Python exposes a parallel asyncio surface that does not change the sync Database type:

  • modelvault.AsyncDatabaseawait AsyncDatabase.open(...), await db.insert(...), etc.
  • modelvault.AsyncTransactionasync with db.transaction():
  • modelvault.models.async_collection, async_plan, async_apply
  • AsyncCollection / AsyncQuery — query builder with await ...all()
import modelvault

async def main() -> None:
    db = await modelvault.AsyncDatabase.open_in_memory()
    await db.register_collection(
        "books",
        '[{"path": ["title"], "type": "string"}]',
        "title",
    )
    await db.insert("books", {"title": "Hello"})
    row = await db.get("books", "Hello")

Execution model

  • Operations run the same sync engine on a thread pool (via Tokio spawn_blocking inside the extension).
  • This releases the GIL during engine work so asyncio event loops stay responsive.
  • This is not native async file I/O in modelvault-core; durability and locking semantics match the sync API.

Concurrency

Bindings wrap the engine in an RwLock (not a single Mutex):

Lock Operations Effect
Shared (read) get, query, explain, collection_names, plan_schema_version, snapshot_bytes, path, … Multiple tasks or threads can run read work in parallel on the same handle
Exclusive (write) insert, delete, schema/migration writes, compaction, export_snapshot, transaction begin/commit One mutator at a time

Additional rules:

  • While a transaction is open on a handle, all operations on that handle take the exclusive lock so reads observe the transaction’s staged snapshot.
  • The on-disk file is still single-writer per .modelvault path (advisory *.writer.lock); cross-process scaling uses separate processes (e.g. read_only=True), not multiple writers in one file.
  • Use one AsyncDatabase (or Database) per app (e.g. FastAPI lifespan), same as before.
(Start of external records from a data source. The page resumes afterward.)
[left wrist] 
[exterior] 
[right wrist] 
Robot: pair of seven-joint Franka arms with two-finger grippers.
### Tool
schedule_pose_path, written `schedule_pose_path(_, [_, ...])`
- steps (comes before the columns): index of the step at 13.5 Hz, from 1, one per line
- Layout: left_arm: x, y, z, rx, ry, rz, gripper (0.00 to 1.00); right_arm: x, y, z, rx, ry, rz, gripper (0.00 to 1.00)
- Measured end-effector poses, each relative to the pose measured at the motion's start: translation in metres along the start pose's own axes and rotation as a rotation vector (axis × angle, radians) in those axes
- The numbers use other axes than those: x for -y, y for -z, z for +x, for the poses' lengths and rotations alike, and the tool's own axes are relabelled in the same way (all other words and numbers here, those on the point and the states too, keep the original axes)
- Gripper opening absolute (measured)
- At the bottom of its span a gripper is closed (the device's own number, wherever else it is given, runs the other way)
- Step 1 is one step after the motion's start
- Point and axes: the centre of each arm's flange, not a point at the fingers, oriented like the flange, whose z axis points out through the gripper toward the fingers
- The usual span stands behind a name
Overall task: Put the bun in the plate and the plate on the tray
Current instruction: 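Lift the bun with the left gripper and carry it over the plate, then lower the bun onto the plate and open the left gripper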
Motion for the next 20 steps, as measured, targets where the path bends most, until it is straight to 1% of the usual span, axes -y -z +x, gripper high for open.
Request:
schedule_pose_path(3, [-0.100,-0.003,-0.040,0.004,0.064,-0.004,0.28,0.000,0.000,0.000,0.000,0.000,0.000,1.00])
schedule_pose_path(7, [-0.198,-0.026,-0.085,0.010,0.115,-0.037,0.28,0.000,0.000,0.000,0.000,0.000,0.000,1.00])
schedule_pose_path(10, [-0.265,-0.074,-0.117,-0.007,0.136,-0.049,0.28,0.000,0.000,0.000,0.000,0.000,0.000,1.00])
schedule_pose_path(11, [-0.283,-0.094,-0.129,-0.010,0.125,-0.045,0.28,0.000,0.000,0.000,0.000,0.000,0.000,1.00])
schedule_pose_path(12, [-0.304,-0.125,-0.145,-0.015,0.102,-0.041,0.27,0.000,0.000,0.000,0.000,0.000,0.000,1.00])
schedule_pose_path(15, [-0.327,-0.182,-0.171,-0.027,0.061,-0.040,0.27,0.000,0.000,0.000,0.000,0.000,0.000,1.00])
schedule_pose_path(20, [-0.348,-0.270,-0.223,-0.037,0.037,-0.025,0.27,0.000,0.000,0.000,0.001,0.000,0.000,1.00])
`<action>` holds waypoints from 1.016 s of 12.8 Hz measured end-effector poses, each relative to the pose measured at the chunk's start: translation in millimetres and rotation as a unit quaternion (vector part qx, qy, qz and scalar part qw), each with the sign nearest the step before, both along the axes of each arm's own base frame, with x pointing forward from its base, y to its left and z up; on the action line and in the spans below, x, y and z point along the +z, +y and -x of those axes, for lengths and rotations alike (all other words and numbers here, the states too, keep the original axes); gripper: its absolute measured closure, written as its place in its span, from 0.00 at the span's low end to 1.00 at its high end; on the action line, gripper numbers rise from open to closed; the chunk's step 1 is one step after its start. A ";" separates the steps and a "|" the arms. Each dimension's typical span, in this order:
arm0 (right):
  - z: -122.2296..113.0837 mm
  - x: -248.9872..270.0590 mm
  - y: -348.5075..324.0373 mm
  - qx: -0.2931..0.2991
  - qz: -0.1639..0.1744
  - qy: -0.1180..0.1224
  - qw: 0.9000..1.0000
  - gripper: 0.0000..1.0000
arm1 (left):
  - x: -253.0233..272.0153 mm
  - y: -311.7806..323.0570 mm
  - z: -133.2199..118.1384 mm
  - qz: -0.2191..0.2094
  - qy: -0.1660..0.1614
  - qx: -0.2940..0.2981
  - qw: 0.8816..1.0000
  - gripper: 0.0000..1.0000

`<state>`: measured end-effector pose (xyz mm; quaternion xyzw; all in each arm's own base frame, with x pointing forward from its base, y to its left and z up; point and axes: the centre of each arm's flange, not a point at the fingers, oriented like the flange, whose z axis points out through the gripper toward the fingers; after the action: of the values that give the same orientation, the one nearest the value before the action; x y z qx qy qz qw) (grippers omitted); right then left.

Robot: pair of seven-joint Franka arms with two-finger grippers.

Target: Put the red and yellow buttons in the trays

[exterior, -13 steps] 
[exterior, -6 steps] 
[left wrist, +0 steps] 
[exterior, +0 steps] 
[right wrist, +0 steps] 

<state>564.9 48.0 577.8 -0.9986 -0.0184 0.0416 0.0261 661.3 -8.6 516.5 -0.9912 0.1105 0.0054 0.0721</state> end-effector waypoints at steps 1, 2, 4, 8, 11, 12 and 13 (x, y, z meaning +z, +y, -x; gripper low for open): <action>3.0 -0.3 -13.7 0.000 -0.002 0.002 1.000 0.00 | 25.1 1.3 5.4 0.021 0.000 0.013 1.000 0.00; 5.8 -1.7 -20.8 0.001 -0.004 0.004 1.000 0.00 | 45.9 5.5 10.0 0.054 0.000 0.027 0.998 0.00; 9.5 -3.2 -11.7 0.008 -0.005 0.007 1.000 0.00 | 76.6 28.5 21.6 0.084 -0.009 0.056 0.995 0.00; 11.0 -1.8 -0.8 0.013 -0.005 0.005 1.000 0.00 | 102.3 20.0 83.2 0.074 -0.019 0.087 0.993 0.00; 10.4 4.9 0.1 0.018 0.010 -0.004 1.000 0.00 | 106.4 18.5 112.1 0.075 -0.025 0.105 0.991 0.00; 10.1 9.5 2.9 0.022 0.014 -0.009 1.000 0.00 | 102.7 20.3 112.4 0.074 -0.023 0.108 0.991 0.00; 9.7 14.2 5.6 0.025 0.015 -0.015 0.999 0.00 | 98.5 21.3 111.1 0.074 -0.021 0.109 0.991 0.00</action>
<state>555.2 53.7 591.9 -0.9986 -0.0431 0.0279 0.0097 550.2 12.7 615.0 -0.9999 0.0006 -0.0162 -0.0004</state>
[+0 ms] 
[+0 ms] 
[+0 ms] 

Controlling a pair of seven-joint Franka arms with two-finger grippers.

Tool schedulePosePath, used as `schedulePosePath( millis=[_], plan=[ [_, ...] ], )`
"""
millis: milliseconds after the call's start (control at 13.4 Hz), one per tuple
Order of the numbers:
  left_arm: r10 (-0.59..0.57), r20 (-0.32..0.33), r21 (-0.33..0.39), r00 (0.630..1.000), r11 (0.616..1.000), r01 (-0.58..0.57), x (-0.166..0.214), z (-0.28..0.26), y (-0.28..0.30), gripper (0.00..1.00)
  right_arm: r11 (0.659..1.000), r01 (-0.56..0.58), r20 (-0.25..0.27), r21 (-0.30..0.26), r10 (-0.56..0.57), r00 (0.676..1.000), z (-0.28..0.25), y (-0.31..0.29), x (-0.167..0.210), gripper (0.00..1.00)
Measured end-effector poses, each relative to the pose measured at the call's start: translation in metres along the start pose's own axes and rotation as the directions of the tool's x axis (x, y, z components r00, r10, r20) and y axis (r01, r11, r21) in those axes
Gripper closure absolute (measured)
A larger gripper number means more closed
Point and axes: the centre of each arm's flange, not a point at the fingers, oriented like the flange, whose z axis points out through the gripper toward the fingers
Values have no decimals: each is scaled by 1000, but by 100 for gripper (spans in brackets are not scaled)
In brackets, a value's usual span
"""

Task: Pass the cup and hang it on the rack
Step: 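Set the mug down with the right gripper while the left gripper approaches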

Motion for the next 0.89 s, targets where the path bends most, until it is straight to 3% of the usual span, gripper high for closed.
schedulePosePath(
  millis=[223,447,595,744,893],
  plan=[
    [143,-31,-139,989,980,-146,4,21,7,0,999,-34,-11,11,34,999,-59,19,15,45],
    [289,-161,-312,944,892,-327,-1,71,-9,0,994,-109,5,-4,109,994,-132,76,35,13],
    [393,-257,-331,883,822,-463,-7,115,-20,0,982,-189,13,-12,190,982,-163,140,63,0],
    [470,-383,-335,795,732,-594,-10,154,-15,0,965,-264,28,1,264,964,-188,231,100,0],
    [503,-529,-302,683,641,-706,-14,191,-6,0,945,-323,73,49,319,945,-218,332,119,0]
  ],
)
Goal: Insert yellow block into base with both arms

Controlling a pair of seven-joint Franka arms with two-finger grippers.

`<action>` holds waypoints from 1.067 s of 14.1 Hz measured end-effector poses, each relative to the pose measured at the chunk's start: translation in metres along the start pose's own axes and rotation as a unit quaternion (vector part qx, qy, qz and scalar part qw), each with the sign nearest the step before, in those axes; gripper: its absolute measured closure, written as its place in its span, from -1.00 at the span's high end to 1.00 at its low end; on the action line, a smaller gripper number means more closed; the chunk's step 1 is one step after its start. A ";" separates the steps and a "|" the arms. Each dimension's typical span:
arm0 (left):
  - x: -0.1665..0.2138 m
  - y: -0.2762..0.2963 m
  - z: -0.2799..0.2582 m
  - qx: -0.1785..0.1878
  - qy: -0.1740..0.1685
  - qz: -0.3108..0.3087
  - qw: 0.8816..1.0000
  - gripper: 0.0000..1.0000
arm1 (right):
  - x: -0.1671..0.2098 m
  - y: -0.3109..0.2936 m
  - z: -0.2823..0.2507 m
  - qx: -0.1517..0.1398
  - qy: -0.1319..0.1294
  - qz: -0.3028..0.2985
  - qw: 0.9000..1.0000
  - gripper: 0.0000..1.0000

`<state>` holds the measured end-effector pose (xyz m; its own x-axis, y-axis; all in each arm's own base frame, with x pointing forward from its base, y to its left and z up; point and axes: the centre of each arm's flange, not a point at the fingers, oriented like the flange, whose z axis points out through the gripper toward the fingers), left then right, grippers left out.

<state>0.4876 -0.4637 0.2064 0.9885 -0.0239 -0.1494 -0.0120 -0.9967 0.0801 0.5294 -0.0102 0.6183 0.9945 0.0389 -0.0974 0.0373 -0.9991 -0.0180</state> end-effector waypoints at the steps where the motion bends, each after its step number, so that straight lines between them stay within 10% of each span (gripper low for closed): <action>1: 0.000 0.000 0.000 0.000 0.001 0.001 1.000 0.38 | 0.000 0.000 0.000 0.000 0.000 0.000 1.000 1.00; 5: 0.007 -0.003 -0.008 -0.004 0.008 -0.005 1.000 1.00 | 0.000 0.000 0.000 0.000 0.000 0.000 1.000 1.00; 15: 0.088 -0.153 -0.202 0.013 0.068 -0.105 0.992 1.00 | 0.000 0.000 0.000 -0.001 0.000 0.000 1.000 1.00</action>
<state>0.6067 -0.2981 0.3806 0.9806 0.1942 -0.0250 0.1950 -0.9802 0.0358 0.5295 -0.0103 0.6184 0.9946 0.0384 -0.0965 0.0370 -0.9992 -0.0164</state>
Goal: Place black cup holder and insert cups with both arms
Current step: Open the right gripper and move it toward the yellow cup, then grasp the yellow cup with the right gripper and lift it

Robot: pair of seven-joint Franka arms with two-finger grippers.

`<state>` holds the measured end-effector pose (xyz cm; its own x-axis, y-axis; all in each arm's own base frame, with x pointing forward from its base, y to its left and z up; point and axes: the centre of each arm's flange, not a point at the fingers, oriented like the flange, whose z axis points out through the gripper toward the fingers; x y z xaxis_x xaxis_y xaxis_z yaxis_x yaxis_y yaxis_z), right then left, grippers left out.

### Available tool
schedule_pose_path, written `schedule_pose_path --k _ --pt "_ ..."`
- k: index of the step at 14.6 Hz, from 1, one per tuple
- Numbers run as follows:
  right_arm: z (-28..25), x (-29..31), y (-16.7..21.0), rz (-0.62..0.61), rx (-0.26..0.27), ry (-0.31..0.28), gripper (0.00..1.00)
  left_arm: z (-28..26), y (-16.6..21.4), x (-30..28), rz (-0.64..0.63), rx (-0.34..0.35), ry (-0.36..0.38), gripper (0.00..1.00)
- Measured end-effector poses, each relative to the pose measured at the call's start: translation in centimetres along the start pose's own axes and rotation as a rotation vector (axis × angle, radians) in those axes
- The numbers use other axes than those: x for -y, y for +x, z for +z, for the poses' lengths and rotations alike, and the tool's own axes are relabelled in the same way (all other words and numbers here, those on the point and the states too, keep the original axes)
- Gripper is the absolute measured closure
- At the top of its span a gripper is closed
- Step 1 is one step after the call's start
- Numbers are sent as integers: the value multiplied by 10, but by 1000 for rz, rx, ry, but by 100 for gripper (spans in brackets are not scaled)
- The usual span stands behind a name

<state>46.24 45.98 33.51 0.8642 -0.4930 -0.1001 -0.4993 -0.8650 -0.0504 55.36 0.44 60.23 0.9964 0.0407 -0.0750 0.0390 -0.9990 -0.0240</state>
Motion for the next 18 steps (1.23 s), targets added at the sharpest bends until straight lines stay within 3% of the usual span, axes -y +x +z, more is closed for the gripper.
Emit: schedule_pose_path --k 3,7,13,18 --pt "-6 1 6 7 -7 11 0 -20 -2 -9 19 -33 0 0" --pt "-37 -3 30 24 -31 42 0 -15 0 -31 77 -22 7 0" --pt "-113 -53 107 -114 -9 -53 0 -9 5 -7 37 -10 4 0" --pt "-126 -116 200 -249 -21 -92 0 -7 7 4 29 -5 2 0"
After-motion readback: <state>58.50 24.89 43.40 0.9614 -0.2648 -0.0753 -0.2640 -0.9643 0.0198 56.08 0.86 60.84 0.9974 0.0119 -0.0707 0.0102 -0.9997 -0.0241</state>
Practical guidance: For read-heavy async handlers, prefer await asyncio.gather(...) over sequential await loops — probes on in-memory workloads often show ~2× wall-clock improvement for large read batches. Single get latency is unchanged. gather on writes does not parallelize engine work (scheduling may still reduce asyncio overhead).

Probe: python/modelvault/tests/bench_async_concurrency.py (after make python-develop).

Example

See examples/fastapi_app/main.py for a FastAPI service using AsyncDatabase.

Optional Rust async facade

The modelvault crate also exposes an optional Rust wrapper behind the async feature:

[dependencies]
modelvault = { version = "0.16", features = ["async"] }
use modelvault::AsyncDatabase;

#[tokio::main]
async fn main() -> Result<(), modelvault::DbError> {
    let db = AsyncDatabase::open("app.modelvault").await?;
    let names = db.collection_names().await?;
    Ok(())
}

The Rust AsyncDatabase uses the same read/write lock model (RwLock + transaction depth) as the Python bindings.

CI runs cargo test -p modelvault --features async via make check-2p0-ready to keep the Rust feature compiling.

What we are not committing to yet

  • Native async I/O throughout the storage layer (async trait Store, etc.)
  • Async modelvault.dbapi (read-only DB-API remains sync)
  • Automatic downgrade / migration tooling tied to async-only APIs

Future direction

Internal storage and query execution remain structured so true async I/O can land later without rewriting the catalog or file format. Any change beyond thread-pool wrappers will be semver-visible and documented before becoming the recommended default.